It is fine, i don't mind the bombardment. It is a big decision to come out here so i hope i can answer your questions... Lets start with the easy one. I received my practising certificate about 4 months before although applied for registration about 6 weeks before that. It gives you a little bit more power with prospective employers as i felt it made them realise you were serious about wanting to come out here, it also meets part of the criteria when applying for jobs as they always want to know that you are eligible to apply. 

I also was informed that community nursing jobs generally go to local nz nurses as it is felt that they know the area and patient population better than others although i was lucky to be accepted from overseas and i am aware of several others that were fortunate as well. This is a difficult question to answer as i believe it can rely on being in the right place at the right time and being able to sell yourself as the nurse that everybody needs and wants. Agencies generally do not place community nurses or practice nurses, again some of the district health boards advertise for community nurses (mine been one of them) and i suppose it is again having to contact them individually. 
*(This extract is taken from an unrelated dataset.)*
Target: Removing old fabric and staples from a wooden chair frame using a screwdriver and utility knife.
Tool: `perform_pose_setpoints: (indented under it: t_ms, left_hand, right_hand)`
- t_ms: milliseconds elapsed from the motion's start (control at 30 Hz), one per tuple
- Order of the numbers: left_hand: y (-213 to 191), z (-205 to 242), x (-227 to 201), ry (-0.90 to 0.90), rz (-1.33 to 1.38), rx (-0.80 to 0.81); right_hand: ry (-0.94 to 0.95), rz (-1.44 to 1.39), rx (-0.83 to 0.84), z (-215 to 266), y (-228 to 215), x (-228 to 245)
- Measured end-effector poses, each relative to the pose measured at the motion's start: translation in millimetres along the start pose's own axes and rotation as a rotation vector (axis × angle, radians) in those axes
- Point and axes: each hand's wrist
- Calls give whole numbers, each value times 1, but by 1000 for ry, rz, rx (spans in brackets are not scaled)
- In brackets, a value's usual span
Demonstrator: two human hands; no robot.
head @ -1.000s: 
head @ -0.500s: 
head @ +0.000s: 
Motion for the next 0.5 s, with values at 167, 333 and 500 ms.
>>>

Practice nurses are generally employed by PHO's over here. I do have to say though that Practice nursing was very different to what i was used to and i felt personally that i lost alot of my skills that i had developed in the UK which i think is why i ended up heading into district nursing as it is more autonomous. 

Going to an expo - great for learning about the country however again the health boards that are there are minimal, there are more more agencies and then you go back into the catch 22 situation of them not recruiting for the community - is it worth a trip back home i'm not sure. 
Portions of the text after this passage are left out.